Felt rather lonely as I lay in bed and listened to a playlist that consisted of nearly 250 songs, most of which I had never bothered to hear. The blue light from the headset kept flickering in the darkness. The alternation between the flickering blue lights and my eye lids fell in perfect harmony like a hymn and a harp. As the light kept reflecting off the mirror, I stared blankly at the mirror that my eyes directly fell upon. It was interesting to note that I felt scared, thinking of a white saree clad spirit of a woman with open hair – the classic Indian Ghost.
The entire situation was comic in the sense that most tragedies have something to laugh about.
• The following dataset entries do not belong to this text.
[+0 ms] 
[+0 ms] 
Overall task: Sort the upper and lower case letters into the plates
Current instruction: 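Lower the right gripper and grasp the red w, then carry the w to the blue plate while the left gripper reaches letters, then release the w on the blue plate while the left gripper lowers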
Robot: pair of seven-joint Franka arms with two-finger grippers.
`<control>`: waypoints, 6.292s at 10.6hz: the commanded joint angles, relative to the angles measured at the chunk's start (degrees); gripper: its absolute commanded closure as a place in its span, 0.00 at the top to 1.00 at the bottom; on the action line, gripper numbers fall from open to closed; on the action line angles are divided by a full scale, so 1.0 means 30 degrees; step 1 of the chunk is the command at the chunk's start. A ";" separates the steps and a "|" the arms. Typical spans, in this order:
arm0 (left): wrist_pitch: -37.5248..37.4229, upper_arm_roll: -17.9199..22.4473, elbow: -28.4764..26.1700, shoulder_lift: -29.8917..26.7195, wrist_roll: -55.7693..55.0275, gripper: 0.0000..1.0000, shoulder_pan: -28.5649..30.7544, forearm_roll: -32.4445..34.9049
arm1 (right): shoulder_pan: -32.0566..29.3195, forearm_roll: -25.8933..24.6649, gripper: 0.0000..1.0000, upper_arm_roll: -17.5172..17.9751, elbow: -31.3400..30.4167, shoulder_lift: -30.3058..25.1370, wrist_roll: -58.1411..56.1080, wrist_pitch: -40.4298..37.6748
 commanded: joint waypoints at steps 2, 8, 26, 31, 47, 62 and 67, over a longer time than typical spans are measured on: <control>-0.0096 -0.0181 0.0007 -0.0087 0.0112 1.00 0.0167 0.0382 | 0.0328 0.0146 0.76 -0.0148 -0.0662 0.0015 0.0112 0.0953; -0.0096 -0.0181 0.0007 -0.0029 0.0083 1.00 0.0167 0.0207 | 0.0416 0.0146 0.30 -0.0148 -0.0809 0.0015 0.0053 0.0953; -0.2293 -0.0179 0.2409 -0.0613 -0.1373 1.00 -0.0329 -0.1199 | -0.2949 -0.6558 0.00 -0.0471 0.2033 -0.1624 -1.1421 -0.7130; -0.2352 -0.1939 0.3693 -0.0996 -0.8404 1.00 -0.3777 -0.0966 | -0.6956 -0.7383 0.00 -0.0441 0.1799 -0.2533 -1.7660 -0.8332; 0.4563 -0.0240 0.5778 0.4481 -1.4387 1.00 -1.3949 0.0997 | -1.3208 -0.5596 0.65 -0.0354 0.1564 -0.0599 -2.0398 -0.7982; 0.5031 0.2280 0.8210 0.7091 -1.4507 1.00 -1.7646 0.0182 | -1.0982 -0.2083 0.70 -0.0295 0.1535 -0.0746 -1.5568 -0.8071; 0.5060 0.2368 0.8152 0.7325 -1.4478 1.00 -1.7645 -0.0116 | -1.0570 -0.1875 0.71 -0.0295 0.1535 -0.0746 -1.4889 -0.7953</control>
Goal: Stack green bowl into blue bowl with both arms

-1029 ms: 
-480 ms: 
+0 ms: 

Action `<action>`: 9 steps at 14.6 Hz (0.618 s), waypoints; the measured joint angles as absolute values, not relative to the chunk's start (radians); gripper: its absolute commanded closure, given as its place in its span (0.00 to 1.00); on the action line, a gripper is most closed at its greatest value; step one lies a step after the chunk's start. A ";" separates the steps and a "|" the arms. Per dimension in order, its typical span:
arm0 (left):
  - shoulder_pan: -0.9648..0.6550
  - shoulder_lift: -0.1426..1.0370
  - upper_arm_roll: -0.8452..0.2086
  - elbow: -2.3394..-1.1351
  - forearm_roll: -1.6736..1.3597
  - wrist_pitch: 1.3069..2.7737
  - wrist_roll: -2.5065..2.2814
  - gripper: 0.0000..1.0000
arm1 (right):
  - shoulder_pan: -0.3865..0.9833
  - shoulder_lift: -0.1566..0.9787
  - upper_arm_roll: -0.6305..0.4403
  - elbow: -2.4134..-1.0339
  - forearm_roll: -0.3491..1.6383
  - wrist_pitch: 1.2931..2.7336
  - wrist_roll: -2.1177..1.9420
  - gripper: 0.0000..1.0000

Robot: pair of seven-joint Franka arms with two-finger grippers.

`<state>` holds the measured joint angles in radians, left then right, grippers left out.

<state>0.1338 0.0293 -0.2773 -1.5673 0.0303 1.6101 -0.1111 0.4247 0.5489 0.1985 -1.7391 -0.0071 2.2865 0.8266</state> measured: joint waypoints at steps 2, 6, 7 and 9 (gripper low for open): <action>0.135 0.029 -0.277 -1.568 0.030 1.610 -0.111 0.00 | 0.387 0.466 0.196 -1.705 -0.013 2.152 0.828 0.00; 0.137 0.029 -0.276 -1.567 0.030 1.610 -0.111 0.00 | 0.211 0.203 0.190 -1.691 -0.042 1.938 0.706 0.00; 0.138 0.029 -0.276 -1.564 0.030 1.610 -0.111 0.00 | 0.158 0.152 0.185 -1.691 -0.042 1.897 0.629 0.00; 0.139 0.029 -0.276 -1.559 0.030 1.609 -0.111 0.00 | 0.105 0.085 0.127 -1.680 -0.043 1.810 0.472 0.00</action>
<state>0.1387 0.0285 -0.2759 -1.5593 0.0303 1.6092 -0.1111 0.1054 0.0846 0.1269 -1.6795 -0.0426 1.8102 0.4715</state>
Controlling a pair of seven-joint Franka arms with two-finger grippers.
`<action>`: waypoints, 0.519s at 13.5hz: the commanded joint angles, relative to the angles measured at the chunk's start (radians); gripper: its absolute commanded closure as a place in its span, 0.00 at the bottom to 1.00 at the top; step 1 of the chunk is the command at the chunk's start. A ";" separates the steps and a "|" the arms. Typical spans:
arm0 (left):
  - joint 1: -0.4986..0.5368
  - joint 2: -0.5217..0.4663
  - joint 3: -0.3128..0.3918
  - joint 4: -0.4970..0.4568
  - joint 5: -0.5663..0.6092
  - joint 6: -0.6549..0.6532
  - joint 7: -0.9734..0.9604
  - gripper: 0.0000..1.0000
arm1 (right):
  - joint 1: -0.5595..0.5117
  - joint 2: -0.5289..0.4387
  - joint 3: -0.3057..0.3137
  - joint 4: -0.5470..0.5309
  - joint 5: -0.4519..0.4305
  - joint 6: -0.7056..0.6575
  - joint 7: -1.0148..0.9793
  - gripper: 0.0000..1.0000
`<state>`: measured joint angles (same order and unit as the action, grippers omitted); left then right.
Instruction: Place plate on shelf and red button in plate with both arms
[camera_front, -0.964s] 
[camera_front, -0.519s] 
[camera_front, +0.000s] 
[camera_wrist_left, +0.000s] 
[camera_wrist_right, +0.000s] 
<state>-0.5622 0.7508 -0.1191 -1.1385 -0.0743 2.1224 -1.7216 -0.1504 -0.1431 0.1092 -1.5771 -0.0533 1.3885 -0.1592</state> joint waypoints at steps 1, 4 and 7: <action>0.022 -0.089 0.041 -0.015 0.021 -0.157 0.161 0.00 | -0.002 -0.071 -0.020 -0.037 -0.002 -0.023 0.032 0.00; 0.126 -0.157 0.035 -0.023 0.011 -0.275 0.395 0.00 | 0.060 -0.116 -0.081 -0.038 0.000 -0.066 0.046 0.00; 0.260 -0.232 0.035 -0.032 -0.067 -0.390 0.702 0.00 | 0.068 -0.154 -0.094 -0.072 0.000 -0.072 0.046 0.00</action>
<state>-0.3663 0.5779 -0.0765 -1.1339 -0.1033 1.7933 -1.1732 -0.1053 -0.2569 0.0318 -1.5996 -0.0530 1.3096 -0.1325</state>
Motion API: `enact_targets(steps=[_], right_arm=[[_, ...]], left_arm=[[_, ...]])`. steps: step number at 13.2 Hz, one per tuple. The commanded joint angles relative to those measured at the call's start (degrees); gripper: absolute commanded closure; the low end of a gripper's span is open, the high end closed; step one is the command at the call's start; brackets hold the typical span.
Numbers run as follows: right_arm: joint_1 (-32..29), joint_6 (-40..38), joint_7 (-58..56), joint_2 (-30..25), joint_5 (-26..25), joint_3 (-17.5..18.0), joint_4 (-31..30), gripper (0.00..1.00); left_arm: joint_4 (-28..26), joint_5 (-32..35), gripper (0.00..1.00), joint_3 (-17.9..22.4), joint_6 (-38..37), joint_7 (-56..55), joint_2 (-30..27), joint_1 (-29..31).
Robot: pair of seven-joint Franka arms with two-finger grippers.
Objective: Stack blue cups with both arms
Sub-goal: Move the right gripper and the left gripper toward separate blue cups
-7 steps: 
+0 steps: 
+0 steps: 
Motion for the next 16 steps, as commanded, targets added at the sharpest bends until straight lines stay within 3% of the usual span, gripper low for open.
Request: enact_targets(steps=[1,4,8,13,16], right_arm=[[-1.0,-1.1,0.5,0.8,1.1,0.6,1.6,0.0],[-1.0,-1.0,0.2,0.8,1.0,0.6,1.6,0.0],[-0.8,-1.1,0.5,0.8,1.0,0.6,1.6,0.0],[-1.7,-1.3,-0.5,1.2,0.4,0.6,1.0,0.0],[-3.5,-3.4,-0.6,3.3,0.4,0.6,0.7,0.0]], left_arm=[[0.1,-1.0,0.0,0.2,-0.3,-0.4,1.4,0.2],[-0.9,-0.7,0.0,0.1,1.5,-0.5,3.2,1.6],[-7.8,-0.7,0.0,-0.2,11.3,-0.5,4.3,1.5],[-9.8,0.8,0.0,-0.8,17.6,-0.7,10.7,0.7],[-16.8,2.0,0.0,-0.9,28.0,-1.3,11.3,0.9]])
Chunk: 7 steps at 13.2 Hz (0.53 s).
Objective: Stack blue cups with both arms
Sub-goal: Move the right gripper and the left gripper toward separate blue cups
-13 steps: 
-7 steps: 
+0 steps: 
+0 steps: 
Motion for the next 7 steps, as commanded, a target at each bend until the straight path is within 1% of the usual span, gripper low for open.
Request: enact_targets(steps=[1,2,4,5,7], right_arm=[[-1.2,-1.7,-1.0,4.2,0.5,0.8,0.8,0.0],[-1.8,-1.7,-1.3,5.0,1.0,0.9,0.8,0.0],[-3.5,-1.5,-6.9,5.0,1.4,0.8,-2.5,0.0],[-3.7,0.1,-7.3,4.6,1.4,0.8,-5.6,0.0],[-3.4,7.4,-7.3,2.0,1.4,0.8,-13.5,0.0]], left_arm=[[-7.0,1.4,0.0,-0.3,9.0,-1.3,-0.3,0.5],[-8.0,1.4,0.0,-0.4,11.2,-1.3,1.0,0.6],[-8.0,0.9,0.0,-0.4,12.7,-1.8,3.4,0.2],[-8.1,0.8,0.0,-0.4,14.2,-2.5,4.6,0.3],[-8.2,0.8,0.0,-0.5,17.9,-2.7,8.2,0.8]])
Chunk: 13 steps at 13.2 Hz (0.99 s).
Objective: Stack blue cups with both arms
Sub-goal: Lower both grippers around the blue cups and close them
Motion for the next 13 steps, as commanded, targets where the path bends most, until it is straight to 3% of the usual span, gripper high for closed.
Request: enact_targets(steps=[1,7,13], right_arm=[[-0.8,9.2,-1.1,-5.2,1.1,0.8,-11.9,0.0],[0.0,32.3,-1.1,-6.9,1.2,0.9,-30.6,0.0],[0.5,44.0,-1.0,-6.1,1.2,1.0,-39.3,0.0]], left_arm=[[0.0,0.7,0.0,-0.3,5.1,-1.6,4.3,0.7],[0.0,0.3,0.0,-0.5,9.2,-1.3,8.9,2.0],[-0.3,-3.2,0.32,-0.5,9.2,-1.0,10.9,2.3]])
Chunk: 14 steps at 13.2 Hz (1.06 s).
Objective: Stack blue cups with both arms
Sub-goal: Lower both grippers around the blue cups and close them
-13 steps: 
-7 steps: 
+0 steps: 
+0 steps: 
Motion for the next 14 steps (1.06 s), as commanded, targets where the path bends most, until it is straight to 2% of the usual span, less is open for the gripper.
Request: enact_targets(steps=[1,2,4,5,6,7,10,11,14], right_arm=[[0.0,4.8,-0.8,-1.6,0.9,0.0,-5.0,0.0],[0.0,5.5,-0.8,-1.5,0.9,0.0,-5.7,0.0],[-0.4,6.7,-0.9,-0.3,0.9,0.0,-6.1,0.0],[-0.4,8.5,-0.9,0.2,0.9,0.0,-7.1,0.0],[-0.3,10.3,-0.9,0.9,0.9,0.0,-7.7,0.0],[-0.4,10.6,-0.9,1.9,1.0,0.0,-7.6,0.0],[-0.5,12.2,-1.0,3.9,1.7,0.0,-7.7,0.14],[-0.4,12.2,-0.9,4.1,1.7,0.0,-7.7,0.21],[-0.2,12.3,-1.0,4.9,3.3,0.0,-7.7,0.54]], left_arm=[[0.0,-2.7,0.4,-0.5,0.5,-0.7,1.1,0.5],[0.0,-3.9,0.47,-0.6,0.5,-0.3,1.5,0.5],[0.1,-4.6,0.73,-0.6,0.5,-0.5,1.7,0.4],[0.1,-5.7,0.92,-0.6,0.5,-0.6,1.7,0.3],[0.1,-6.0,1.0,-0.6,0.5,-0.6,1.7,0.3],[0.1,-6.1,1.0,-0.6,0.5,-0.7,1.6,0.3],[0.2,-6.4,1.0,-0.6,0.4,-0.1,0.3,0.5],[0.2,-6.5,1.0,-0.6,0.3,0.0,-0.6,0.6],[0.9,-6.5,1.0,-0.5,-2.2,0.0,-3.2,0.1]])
My mind was still running to analyze things I can simply let go. But, that I can’t. Perhaps that’s what makes me so moderate in conduct and so extreme in thought.
The Ghost is Me, trying to figure why I keep trying to figure out who she is when she doesn’t exist. The tears pour down my eyes, both of them simultaneously; the fingers desperate to capture what the nerves feel. I approach the mirror and look at myself hoping the next day I get noticed by someone famous and become a movie star, or an actress whose performances get applauded by critics world over.
A life I would never want to live but hoping that I could escape the current scene or perhaps forget it in the frenzy. The tears still rolling down and the pace accelerated – the thoughts of a future that could never exist haunt. The song changes; the headset echoes with “Love Me Tender” cover Norah Jones, the nerves sway to the rhythm of the low tempo, the tears slowing down, the choke easing itself up.
The mirror in the tube light that filled the orange and yellow walls of this cluttered room reflected the chaos the life was getting out of. Things hanging on the fine polish of a smooth surface that would rarely be cleaned – expensive bags, inexpensive necklaces, more jewelry, a floor that could barely be recognized layered with clothes, bag and things I kicked off my bed the previous night to stretch the legs while sleeping all seemed as much a part of the mirror as I did.
What was the point of all this? Perhaps, only that I could feel – feel a sharp piercing pain, a helplessness under the norms of something I didn’t understand, something I was trying to make the most of, and yet felt no conviction for, fighting to understand if only I could make the most of what I had but incapacitated with the bonds I had to glue to my consciousness.
Maybe, I didn’t use the words right, maybe I confused everything else, maybe I complicated it all when it could have been plain simple but it’s not. Some things aren’t meant to be, and its best that they are left at that – best for whom? – a vague question with a far vague answer.
Nice one 🙂
Thank you Reshma. You have a nice blog yourself.